• [What you have to do]: Print only the lines below from the one with "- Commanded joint" to the one with "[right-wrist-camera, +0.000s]", both included, exactly as they stand. Leave pictures out.

-=-=-

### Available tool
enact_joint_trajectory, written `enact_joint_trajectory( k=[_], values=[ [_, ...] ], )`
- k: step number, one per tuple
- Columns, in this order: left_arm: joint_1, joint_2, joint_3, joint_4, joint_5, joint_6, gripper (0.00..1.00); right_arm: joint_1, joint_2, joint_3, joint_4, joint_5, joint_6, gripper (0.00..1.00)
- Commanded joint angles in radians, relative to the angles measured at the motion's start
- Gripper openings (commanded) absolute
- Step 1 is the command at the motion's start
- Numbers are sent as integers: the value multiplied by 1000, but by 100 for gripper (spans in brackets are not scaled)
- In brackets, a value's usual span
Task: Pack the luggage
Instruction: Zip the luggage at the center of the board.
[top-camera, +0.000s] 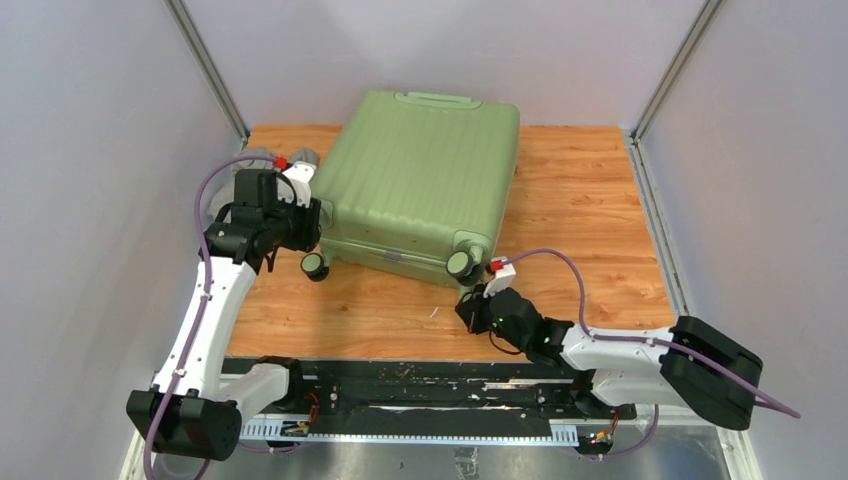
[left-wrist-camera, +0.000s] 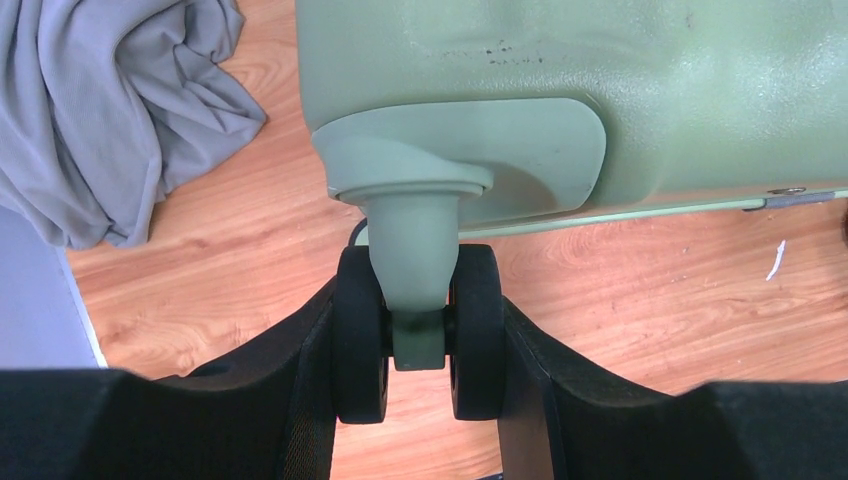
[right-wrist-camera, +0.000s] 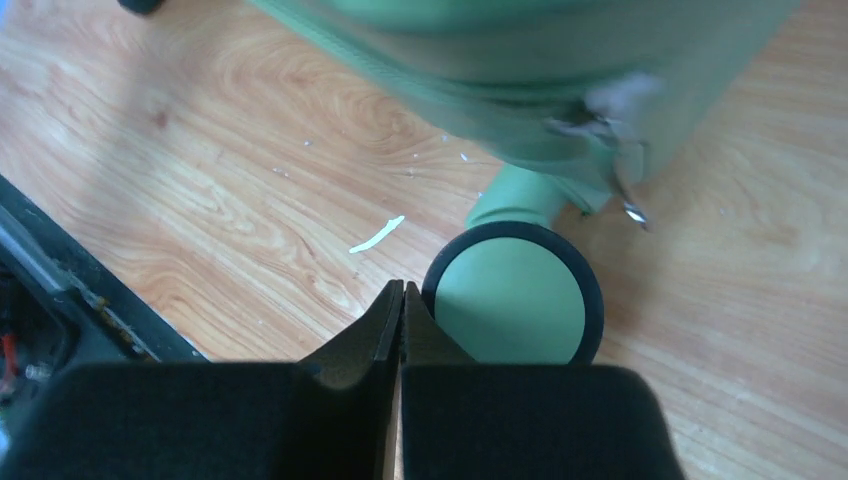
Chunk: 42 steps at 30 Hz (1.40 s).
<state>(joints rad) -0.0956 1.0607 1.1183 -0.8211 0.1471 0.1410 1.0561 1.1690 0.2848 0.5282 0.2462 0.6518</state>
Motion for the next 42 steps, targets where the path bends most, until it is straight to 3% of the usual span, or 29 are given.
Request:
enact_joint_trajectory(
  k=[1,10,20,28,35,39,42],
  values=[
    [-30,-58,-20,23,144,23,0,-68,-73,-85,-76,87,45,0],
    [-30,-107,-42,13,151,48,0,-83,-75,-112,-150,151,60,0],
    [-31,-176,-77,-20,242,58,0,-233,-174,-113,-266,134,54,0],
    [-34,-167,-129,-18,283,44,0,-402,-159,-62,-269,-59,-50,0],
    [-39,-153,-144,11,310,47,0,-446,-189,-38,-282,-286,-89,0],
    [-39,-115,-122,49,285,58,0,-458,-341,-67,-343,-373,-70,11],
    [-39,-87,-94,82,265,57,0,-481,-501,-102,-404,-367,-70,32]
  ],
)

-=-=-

• [Output]:
- Commanded joint angles in radians, relative to the angles measured at the motion's start
- Gripper openings (commanded) absolute
- Step 1 is the command at the motion's start
- Numbers are sent as integers: the value multiplied by 1000, but by 100 for gripper (spans in brackets are not scaled)
- In brackets, a value's usual span
Task: Pack the luggage
Instruction: Zip the luggage at the center of the board.
[top-camera, +0.000s] 
[left-wrist-camera, +0.000s] 
[right-wrist-camera, +0.000s] 

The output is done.